- _EXERCISE PROMPT_: The reply should hold only the lines from the one with "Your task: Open" to the one with "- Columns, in", both ends kept, exactly as they appear below, without any pictures.

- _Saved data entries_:

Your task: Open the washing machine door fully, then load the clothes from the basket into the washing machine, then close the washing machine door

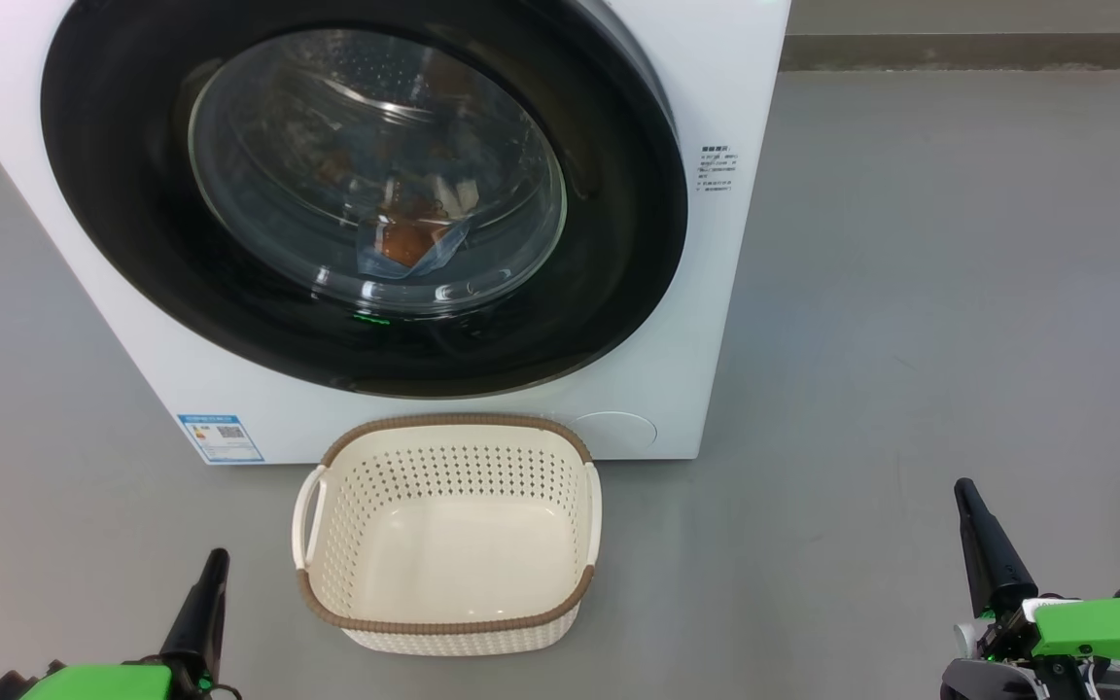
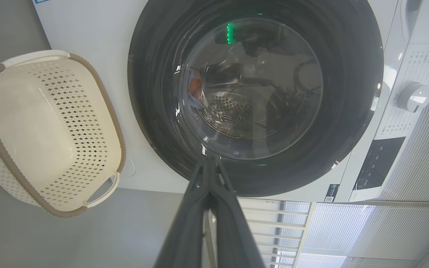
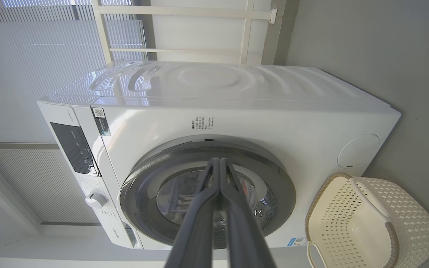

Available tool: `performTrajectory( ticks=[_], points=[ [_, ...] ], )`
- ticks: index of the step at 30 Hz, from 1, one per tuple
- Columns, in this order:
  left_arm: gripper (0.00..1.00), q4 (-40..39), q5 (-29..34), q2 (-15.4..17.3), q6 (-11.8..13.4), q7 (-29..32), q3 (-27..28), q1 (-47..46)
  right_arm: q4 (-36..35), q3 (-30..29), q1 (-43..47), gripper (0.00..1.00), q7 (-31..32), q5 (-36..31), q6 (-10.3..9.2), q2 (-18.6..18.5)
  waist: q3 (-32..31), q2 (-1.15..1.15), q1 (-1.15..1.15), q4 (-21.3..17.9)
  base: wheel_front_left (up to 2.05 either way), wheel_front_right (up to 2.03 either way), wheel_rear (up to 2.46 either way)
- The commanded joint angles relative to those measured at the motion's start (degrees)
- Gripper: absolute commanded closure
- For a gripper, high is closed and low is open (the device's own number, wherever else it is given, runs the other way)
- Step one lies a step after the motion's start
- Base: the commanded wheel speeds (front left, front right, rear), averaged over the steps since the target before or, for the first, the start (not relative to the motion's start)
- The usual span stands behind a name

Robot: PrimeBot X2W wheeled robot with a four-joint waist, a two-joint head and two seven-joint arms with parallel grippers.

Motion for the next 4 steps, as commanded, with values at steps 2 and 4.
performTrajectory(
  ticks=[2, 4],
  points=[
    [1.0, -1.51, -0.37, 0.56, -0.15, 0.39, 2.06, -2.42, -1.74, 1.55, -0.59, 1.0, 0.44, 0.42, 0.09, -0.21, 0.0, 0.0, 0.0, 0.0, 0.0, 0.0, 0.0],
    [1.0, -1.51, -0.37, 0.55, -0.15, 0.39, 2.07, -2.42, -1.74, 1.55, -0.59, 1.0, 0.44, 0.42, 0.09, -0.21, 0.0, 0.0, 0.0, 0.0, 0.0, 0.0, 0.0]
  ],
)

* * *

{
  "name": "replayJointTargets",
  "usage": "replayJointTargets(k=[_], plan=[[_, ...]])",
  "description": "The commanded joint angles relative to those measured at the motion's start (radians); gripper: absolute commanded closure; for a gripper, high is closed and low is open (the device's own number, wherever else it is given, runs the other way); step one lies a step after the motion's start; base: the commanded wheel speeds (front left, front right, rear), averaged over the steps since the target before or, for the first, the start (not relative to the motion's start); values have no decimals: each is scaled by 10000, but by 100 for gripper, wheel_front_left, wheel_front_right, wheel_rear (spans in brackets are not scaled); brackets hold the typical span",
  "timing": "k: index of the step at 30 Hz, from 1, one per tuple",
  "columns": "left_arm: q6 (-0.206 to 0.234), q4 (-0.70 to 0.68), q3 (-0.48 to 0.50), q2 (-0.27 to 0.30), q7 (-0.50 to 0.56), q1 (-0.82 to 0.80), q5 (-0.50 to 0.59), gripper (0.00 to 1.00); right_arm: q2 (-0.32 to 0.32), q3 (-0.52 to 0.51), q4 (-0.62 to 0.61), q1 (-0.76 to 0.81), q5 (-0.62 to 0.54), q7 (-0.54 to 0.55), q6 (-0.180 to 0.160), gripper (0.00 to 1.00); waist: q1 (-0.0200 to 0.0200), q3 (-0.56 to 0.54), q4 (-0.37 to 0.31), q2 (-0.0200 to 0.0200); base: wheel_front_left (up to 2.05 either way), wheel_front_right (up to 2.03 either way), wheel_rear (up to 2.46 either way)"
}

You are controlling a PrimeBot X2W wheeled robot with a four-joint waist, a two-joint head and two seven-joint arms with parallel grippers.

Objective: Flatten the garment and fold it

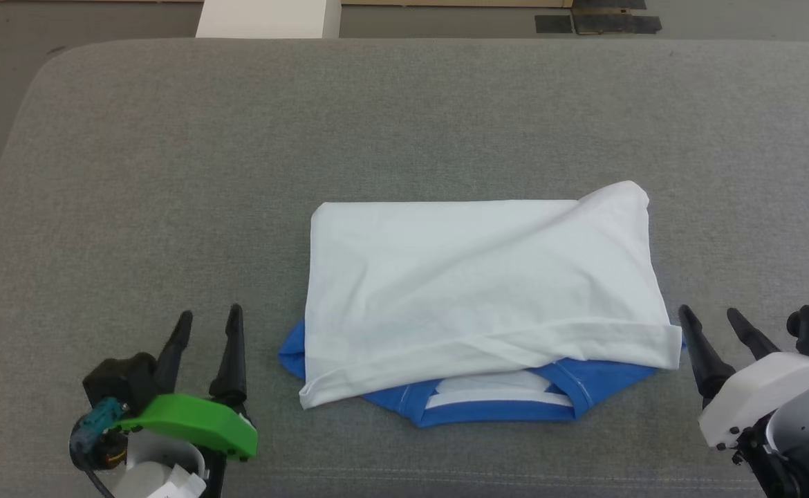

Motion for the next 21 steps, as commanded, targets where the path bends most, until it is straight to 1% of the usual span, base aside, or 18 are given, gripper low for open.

- _TASK SOLUTION_:
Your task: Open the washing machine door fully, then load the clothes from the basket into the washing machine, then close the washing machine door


Available tool: `performTrajectory( ticks=[_], points=[ [_, ...] ], )`
- ticks: index of the step at 30 Hz, from 1, one per tuple
- Columns, in this order:

This completes the exercise.